Virtual machine bytecode execution engine

The so-called “virtual machine bytecode execution engine” is a stack interpreter based execution mechanism of the JVM based on bytecode instructions given in the Class file. In layman’s terms, this is the process by which the JVM parses bytecode instructions and outputs the results of a run. Let’s look at this section in detail.

The nature of a method call

Before describing the “bytecode execution engine,” let’s look at what stack frame-based method calls look like at the assembly level. (Take IA32 CPU instruction set as an example)

IA32 programs use the stack frame data structure to support procedure calls (called methods in the Java language). Each procedure corresponds to a stack frame, and the procedure calls correspond to the loading and unloading of the stack frame. At some point, only the stack frame at the top of the stack is available, which represents the various states in which a method is executing. The top stack frame is defined by two Pointers, the stack pointer and the frame pointer. Their corresponding stack addresses are stored in registers % eBP and % ESP, respectively. The general structure of the stack is as follows:

The frame pointer points to the bottom of the current stack frame, not the bottom of the entire stack.

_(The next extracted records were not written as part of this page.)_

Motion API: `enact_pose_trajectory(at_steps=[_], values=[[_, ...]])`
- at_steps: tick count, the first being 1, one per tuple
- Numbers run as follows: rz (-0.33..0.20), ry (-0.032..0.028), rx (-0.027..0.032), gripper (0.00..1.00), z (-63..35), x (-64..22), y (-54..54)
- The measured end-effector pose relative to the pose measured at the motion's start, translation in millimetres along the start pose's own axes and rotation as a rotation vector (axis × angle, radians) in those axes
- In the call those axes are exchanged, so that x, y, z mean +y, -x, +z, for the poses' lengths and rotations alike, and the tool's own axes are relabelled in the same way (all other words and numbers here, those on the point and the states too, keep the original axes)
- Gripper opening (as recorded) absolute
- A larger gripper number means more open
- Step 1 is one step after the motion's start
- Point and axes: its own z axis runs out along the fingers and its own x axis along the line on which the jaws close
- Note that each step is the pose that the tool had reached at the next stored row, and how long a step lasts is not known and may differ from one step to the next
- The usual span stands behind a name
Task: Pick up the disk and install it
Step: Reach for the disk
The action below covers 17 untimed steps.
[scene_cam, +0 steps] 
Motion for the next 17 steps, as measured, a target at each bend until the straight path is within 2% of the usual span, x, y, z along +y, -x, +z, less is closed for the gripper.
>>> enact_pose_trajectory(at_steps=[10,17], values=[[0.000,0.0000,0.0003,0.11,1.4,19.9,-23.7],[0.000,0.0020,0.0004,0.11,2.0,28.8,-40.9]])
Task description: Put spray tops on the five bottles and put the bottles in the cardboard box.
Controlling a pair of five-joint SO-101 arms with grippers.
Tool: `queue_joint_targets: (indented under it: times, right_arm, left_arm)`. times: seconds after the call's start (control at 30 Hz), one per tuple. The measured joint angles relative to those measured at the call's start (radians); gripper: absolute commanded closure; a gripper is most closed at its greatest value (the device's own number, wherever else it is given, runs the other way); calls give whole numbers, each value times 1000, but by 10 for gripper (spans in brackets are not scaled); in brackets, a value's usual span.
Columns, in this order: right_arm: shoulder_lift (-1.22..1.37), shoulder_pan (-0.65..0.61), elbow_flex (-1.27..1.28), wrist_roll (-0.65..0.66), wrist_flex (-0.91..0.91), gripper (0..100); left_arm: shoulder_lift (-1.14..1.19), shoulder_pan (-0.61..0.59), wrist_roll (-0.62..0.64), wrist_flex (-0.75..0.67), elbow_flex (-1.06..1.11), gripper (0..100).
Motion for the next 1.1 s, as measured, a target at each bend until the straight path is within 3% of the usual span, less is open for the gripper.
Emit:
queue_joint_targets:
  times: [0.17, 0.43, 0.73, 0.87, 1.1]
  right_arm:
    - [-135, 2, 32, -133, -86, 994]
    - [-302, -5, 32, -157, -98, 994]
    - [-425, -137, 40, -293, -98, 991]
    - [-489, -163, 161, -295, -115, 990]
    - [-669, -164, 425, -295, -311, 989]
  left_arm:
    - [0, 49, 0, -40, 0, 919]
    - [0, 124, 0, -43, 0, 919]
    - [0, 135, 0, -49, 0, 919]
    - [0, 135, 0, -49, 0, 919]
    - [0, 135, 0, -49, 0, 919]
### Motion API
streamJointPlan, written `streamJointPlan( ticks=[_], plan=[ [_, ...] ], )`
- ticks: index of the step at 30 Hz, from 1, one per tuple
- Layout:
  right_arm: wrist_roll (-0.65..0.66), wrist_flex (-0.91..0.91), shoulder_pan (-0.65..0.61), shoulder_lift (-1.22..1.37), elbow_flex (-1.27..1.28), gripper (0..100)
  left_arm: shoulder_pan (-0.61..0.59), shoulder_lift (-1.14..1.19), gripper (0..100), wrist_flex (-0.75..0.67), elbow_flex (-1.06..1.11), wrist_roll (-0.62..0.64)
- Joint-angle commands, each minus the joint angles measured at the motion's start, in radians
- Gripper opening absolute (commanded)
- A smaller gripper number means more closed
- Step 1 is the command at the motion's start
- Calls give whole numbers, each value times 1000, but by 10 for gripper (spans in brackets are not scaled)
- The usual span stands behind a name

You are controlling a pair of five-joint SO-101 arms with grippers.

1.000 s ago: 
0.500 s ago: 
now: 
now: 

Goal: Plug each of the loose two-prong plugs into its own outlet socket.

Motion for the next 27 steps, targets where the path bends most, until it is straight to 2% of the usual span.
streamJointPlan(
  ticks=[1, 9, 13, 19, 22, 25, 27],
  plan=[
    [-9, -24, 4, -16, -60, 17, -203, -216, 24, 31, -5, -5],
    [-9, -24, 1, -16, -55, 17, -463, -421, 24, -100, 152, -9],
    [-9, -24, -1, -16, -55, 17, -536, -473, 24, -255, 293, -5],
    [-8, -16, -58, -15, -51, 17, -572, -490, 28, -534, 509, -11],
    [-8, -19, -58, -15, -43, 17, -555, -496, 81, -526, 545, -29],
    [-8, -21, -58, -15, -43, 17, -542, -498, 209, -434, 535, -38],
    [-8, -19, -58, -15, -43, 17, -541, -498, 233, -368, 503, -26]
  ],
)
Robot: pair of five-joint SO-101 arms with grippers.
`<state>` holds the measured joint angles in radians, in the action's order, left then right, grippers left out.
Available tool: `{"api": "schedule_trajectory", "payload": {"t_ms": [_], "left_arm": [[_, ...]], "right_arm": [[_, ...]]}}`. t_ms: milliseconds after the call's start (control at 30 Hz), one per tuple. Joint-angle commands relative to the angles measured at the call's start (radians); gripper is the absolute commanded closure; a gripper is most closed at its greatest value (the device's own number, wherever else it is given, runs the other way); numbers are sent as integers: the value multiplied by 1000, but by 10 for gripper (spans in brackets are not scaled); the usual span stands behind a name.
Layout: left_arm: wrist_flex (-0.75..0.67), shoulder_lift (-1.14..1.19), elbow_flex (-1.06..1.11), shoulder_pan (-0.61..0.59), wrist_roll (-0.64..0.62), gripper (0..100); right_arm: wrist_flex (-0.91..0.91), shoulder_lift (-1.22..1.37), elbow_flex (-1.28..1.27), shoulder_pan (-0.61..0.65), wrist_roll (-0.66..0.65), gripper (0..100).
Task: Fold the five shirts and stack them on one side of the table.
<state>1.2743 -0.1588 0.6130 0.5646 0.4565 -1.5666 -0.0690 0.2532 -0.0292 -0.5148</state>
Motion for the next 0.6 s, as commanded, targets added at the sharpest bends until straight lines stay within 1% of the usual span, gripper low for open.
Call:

Let’s take a look at some C code:

#include<stdio.h>
void sayHello(int age)
{
    int x = 32;
    int y = 2323;
    age = x + y;
}

void main()
{
    int age = 22;
    sayHello(age);
}
Copy the code

Very simple a section of code, we assemble to generate the corresponding assembly code, omit part of the link code, leaving the core part:

main:
	pushl	%ebp
	movl	%esp, %ebp
	subl	$20, %esp
	movl	$22, -4(%ebp)
	movl	-4(%ebp), %eax
	movl	%eax, (%esp)
	call	sayHello
	leave
	ret
	
sayHello:
	pushl	%ebp
	movl	%esp, %ebp
	subl	$16, %esp
	movl	$32, -4(%ebp)
	movl	The $2323, -8(%ebp)
	movl	-8(%ebp), %eax
	movl	-4(%ebp), %edx
	addl	%edx, %eax
	movl	%eax, -12(%ebp)
	leave
	ret
Copy the code

The first two assembly instructions in the main function are the same as the first two sayHello instructions, which we’ll save for the latter.

The subl instruction subtracts the address in register % ESP by 20, that is, the stack pointer is extended by 20 bytes (the stack grows backwards), that is, the current stack frame is allocated 20 bytes. Next, the MOVL writes the value 20 to address -4(%ebp), which is essentially four bytes above the frame pointer position of the relative register % eBP. If %ebp is 0x14, then 20 is stored at the stack address 0x10.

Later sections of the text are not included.